Reactivating this network of neurons in the CTX enhances the strength of the connections between the original batch of neurons that stored the memory, increasing the likelihood that a new burst of activity from the HIP will excite this whole batch again, making the whole thing one iterative infinite regress. The unfolding of which slowly constructs these things that we call ‘stable long-term memories.’ These memories are of a specific flavor, EPI memories. They are narrative memories, that take place in space and time, which it should be noted is very different than the flavor of memory that supports learning simple motor tasks, like walking, or remembering simple facts about your world, such as the fact that EPI memories take place in space and time.⁵ People who have damaged HIPs, either from external brain damage or DBDs, are, to put it mildly, significantly impaired.
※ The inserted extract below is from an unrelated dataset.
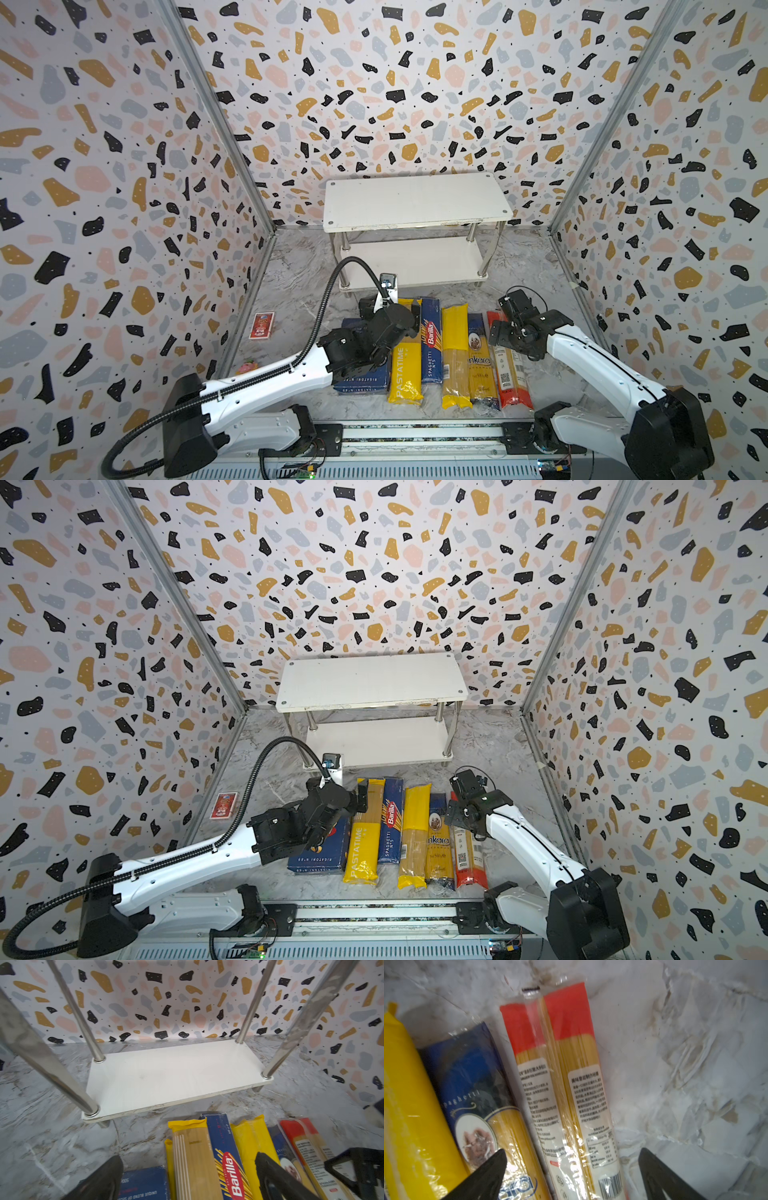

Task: Arrange pasta packages on shelves
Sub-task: Pick up the pasta bag from the middle-right of the table.

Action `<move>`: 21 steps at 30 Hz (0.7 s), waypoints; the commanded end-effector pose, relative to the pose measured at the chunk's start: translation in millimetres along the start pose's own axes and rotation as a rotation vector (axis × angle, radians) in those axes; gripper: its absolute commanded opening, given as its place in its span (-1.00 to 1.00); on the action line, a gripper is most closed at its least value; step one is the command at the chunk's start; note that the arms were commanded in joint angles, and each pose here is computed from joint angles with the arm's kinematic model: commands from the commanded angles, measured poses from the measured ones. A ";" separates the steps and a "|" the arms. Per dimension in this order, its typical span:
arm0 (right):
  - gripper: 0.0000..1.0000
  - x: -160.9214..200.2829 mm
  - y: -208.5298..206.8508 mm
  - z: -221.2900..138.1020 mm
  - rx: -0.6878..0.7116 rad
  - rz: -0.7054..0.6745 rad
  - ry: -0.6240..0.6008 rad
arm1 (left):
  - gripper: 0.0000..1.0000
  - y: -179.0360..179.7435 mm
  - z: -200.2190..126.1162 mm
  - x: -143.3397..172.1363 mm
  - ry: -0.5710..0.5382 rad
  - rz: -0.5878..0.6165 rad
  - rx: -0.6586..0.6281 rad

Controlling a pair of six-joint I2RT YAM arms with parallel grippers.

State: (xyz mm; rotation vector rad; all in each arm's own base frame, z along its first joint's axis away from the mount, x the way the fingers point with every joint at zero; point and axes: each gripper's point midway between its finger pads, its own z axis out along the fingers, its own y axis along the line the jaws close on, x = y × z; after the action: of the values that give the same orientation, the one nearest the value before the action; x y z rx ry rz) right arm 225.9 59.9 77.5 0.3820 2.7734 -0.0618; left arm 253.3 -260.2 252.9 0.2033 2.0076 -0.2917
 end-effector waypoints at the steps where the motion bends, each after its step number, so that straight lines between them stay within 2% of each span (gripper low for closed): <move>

Many lose EPI memories that haven’t completed the transition to ‘stable long-term memories’, and, as if that wasn’t enough, they also lose the ability to form new EPI memories, which one can imagine is crippling in all sorts of ways.

**End of Interpolation**

And so in response to this question (see above), DMM extrapolates what he thinks lies at the very center of human experience: that we create a ‘self’ through a process of continuous personal narrative.⁶ And that the process by which we construct this narrative is the same process by which we construct our EPI memories. At that very lunch table, DMM makes the not-so-obvious leap that these same brain areas and these same mechanisms are the basis of our most persistent illusion: our selves.⁷ That in essence, for the HIPless Grandson, it is unlikely that there has ever been any recognition of self.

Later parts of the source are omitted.